* Work instruction
Both the line below containing "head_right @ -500" and the line containing "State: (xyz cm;", along with every line between them, should be repeated exactly; no other line belongs in the answer.

* Source material

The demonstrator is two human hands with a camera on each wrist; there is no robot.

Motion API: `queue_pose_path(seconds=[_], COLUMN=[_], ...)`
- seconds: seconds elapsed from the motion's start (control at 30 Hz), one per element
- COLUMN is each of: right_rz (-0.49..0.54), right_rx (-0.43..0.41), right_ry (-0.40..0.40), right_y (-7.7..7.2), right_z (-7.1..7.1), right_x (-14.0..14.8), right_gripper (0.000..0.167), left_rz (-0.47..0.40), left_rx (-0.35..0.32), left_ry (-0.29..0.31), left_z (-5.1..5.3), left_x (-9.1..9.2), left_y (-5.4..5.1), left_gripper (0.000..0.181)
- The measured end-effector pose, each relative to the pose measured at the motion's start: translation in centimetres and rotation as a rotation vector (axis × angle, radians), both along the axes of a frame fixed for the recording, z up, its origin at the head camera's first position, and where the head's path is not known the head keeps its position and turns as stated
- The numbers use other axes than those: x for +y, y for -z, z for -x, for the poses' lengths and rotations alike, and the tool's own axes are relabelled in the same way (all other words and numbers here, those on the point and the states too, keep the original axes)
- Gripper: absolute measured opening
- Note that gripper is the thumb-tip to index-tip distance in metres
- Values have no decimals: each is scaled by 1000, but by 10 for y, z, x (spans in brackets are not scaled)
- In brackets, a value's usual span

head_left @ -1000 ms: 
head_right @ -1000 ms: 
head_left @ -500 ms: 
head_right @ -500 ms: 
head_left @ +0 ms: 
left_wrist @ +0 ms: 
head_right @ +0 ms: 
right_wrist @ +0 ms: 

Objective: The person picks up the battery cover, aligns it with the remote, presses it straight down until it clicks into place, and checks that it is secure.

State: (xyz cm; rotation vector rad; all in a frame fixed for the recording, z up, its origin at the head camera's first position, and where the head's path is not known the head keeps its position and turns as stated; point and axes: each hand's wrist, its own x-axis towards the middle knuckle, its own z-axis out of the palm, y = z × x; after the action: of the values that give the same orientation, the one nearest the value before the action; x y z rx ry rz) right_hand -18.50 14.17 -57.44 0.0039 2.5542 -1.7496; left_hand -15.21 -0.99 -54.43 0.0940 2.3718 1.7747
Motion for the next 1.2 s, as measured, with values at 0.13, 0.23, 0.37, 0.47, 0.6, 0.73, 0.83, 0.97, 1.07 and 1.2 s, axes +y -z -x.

* Solved exercise
head_right @ -500 ms: 
head_left @ +0 ms: 
left_wrist @ +0 ms: 
head_right @ +0 ms: 
right_wrist @ +0 ms: 

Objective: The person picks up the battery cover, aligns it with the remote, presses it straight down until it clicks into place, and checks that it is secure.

State: (xyz cm; rotation vector rad; all in a frame fixed for the recording, z up, its origin at the head camera's first position, and where the head's path is not known the head keeps its position and turns as stated; point and axes: each hand's wrist, its own x-axis towards the middle knuckle, its own z-axis out of the palm, y = z × x; after the action: of the values that give the same orientation, the one nearest the value before the action; x y z rx ry rz) right_hand -18.50 14.17 -57.44 0.0039 2.5542 -1.7496; left_hand -15.21 -0.99 -54.43 0.0940 2.3718 1.7747

The answer has now been finished.